Mächtige Bezirke sollen Führung an Landesebene abgeben
SPD-Strukturkommission in NRW beschließt Vorschläge zur Parteireform

afp DÜSSELDORF. Nordrhein-Westfalens SPD-Chef Franz Müntefering ist im Bemühen um eine grundlegenden Organisationsreform der SPD im bevölkerungsreichsten Bundesland offenbar einen Schritt vorangekommen. Wie Müntefering am Dienstag in Düsseldorf mitteilte, schlug die vom Landesvorstand eingesetzte Strukturkommission der NRW-SPD am Vorabend mit klarer Mehrheit Eckpunkte der Reform vor. Demnach sollen die bisherigen vier SPD-Bezirke zu einem einheitlichen Landesbezirk Nordrhein-Westfalen zusammengelegt werden. Die Entscheidung über die Reform soll auf einem Landesparteitag am 31. März fallen. Bis dahin soll die Parteibasis die Vorschläge der Kommission diskutieren. Gegen Münteferings Reformpläne hatte in den vergangenen Monaten vor allem der bundesweit mitgliederstärkste SPD-Bezirk Westliches Westfalen Front gemacht.

Dem Kommissions-Vorschlag zufolge soll die Landesebene künftig die politische Führung sowie die Personal- und Finanzhoheit innehaben. An die Stelle der bislang mit weitreichenden Befugnissen ausgestatteten SPD-Bezirke Westliches Westfalen, Ostwestfalen-Lippe, Niederrhein und Mittelrhein sollen demnach Geschäftstellen auf regionaler Ebene treten. Die 54 SPD-Unterbezirke in NRW sollen unverändert fortbestehen und eine hauptamtliche Geschäftstelle erhalten.
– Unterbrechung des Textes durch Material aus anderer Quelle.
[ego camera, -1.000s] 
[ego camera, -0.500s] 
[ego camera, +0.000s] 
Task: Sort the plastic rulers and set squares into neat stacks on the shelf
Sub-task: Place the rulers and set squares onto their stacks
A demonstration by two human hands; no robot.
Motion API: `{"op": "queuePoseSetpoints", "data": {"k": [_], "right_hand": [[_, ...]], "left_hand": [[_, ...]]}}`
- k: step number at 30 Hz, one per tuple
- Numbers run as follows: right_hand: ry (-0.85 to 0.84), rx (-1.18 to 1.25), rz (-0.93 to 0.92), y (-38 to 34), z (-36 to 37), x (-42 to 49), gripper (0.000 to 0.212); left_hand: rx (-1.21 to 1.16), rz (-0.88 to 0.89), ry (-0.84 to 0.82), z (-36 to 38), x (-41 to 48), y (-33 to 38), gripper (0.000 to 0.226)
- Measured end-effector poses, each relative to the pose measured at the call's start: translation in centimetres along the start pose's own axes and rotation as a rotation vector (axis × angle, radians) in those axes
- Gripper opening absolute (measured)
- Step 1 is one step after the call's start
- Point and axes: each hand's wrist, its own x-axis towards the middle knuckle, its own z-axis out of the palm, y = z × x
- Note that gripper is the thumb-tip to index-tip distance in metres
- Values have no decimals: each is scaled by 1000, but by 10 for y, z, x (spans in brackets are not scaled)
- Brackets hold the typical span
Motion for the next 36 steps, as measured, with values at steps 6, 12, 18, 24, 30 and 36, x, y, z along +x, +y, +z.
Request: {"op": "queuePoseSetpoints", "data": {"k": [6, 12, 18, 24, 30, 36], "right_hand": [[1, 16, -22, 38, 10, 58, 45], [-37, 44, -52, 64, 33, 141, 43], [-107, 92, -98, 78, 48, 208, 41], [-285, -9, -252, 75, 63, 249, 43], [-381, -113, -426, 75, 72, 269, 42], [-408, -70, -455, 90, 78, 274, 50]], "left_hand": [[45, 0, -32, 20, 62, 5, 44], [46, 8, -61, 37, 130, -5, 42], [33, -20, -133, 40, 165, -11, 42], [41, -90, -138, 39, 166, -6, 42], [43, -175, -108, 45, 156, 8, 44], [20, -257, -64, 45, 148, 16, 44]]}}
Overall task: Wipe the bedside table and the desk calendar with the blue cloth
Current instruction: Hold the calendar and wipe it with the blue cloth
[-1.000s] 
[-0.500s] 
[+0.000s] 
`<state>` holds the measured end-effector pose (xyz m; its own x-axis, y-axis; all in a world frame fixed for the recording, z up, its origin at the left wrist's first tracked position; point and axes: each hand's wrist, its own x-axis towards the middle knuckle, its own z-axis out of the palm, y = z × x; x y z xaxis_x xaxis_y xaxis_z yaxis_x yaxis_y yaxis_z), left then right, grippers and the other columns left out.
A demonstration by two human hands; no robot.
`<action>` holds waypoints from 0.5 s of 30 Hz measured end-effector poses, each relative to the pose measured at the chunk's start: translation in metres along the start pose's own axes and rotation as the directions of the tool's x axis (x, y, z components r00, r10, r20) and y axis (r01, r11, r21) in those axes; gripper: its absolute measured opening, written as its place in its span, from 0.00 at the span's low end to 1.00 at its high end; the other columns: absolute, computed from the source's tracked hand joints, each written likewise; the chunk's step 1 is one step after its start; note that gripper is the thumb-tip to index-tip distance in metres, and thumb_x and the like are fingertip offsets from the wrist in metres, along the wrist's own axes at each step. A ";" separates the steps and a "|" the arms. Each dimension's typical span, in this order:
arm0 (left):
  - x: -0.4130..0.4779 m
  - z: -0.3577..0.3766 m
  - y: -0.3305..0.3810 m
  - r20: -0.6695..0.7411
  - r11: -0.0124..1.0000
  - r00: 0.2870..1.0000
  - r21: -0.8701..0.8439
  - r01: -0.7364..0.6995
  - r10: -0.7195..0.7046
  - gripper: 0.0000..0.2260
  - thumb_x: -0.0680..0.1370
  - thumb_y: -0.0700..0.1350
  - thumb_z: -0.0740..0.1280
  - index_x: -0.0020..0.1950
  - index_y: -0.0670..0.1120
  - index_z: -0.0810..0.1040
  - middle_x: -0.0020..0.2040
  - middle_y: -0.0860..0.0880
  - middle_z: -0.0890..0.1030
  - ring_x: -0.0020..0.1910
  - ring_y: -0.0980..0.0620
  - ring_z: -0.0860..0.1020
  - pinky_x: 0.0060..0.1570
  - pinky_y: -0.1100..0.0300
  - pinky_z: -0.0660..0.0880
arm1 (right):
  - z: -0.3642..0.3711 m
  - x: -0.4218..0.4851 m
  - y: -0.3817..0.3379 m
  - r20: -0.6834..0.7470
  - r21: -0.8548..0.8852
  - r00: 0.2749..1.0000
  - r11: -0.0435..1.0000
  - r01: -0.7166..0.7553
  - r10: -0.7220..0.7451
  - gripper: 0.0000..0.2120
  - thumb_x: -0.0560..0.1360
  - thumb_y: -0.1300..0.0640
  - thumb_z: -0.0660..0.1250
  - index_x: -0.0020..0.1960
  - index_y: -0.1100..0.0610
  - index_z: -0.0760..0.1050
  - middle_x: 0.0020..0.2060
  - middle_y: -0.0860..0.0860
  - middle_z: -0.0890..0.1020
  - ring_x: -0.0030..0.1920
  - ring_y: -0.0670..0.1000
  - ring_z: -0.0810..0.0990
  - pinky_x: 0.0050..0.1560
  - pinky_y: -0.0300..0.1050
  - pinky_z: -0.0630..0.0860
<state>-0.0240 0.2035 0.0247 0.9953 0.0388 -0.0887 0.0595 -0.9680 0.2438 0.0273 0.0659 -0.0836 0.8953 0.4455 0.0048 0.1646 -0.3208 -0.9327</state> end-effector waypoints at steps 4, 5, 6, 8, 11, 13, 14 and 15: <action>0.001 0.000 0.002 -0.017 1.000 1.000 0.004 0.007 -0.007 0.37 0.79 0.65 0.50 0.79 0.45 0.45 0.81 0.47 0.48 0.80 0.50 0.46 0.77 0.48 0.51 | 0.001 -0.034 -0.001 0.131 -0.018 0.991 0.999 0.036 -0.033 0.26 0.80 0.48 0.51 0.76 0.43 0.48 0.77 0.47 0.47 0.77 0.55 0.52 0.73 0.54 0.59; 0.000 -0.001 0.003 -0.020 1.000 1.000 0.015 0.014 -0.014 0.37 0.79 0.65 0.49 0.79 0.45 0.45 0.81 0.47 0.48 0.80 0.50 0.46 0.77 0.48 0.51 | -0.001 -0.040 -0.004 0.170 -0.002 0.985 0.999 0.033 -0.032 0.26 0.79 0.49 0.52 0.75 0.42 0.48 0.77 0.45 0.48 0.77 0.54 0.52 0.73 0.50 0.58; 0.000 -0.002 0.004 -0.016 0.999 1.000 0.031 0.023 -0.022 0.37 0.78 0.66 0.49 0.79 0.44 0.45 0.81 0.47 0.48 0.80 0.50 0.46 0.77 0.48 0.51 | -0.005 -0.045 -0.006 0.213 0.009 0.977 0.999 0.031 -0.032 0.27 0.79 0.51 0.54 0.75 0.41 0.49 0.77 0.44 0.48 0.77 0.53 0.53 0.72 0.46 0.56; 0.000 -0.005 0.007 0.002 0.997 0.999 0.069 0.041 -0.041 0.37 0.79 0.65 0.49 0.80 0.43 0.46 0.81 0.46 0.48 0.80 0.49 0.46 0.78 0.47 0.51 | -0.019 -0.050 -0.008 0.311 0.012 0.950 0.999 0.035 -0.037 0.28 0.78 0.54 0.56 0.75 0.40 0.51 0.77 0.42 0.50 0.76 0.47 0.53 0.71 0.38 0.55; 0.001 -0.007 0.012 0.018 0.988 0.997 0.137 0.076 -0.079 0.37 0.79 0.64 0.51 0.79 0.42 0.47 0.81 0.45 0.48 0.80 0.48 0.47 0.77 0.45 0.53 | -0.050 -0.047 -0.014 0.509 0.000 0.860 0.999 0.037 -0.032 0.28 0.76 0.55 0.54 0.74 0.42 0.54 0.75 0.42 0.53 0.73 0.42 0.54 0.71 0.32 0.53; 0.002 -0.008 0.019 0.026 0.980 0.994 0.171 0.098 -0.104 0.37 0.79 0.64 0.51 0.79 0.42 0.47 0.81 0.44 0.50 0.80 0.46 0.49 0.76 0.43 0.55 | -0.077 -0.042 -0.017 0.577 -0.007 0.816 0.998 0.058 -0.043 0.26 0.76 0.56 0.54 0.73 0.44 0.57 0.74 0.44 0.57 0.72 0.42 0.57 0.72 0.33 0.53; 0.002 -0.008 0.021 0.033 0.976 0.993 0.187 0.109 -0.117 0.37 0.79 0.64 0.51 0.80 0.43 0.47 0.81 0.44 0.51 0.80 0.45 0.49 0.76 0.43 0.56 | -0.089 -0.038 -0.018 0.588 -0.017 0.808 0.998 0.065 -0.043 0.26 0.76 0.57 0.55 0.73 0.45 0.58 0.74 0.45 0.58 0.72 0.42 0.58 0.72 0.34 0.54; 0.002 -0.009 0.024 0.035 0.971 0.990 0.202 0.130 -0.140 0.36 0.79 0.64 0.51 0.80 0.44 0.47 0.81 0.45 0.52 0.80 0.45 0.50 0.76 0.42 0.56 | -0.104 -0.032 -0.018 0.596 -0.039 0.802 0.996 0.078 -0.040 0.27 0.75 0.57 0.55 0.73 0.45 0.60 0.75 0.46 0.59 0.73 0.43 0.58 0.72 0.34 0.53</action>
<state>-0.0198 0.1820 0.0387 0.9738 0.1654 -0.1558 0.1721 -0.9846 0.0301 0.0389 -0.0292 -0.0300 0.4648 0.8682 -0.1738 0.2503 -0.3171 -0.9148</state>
Für das Papier stimmten in der Strukturkommission 21 Mitglieder, drei enhielten sich, vier stimmten mit Nein. Die Gegenstimmen stammten nach Angaben aus SPD-Kreisen überwiegend aus dem Bezirk Westliches Westfalen. Für das Papier sprach sich demnach neben Müntefering auch NRW-Ministerpräsident Wolfgang Clement aus; beide gehören ebenfalls dem Bezirk Westliches Westfalen an. Müntefering hatte seinen Vorstoß für eine Reform der Landes-SPD wiederholt mit seit Jahren anhaltenden Stimmenverlusten der SPD in ihrem Stammland und organisatorischen Defiziten begründet.